EXCERPTED RECORDS:
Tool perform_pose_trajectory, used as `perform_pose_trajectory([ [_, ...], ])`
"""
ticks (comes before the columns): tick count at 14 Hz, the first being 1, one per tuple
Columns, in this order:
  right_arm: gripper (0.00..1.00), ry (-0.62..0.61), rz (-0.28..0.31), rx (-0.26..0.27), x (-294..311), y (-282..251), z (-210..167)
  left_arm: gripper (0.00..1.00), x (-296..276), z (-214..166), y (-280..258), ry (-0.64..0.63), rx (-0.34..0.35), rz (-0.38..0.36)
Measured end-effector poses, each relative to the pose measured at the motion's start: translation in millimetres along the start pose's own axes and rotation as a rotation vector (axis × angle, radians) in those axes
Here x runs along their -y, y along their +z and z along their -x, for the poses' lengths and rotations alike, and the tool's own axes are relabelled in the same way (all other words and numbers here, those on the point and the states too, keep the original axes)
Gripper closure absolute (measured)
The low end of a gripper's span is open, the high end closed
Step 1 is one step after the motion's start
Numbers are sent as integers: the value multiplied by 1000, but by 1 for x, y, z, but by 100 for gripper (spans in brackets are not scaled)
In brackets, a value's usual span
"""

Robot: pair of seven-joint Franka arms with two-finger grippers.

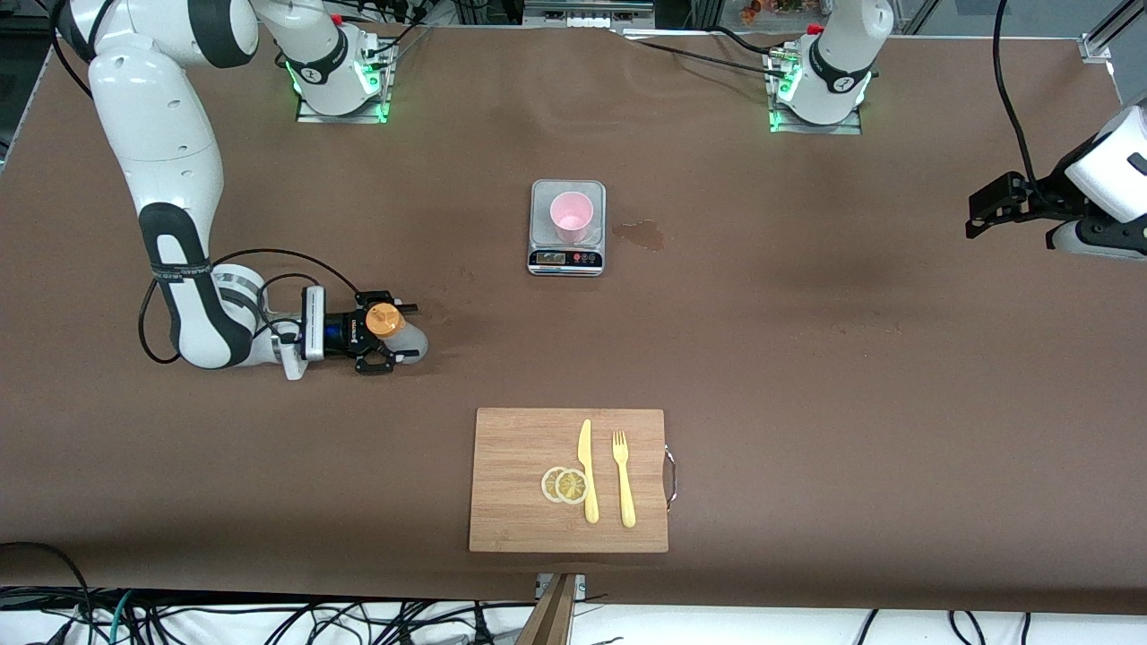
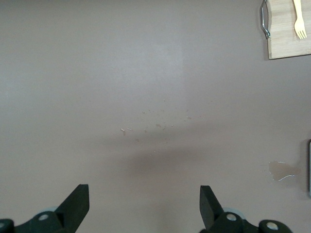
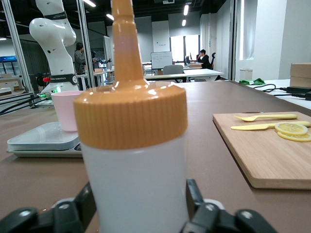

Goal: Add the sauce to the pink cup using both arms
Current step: 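Lift the sauce bottle with the right gripper over the pink cup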

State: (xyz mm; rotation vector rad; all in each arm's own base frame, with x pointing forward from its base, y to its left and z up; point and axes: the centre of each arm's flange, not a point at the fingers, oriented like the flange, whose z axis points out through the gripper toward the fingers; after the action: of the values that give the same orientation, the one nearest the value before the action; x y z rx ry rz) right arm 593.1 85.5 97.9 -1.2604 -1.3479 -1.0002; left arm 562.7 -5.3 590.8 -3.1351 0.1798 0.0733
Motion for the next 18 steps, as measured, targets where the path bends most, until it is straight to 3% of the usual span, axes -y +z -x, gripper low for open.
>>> perform_pose_trajectory([
  [2,49,-14,-6,4,-3,4,-8,0,-3,-6,11,6,19,2],
  [4,58,-20,-16,59,-7,15,-27,0,-3,-9,16,8,28,3],
  [11,60,47,-53,543,3,58,-182,0,-6,-10,18,14,35,4],
  [15,60,116,-58,763,47,111,-208,0,-7,-11,19,14,37,4],
  [18,60,181,-71,991,71,142,-240,0,-7,-10,19,14,44,5],
])
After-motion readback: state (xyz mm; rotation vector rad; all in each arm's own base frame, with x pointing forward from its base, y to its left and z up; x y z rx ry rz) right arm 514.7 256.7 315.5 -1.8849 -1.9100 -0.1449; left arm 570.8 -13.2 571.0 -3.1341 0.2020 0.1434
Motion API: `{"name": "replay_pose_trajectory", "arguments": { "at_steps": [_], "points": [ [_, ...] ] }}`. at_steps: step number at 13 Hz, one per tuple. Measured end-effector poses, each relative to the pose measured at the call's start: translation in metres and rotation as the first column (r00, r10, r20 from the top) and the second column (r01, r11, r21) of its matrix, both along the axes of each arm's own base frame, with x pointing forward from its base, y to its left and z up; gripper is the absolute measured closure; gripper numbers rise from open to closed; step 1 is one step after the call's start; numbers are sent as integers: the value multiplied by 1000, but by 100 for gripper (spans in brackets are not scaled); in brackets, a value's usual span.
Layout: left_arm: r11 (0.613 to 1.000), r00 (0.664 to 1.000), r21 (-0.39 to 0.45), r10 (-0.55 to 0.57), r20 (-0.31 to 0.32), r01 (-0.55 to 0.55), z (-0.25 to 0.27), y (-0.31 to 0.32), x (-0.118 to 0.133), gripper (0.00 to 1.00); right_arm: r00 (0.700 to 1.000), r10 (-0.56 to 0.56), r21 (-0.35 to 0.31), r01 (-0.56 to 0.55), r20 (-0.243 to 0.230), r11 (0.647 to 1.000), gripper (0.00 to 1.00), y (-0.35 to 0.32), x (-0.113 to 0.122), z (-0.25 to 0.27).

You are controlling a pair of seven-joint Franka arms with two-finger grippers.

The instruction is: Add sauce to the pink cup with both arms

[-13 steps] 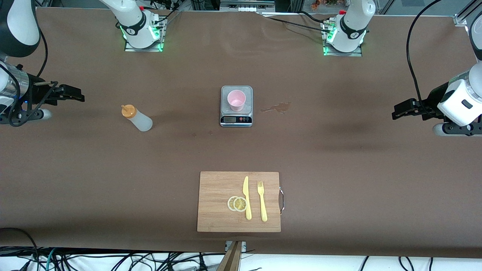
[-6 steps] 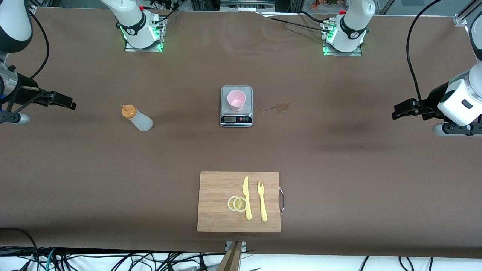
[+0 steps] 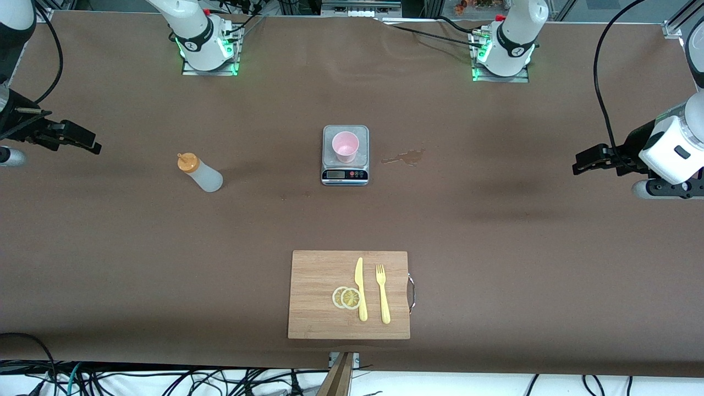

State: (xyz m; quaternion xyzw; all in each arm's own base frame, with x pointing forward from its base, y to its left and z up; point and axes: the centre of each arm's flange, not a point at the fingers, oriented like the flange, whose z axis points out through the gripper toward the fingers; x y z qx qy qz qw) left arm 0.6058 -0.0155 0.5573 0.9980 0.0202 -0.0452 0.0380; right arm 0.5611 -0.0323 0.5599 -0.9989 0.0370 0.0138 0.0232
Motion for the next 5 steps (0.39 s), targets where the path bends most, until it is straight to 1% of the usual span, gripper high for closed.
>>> {"name": "replay_pose_trajectory", "arguments": {
  "at_steps": [5],
  "points": [
    [1000, 1000, 0, 0, 0, 0, 0, 0, 0, 0, 1000, 12, -11, -12, -4, 1000, 0, 1, -1, 2]
  ]
}}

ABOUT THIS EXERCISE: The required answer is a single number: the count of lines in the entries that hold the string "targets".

SOLUTION TO THIS PROBLEM: 2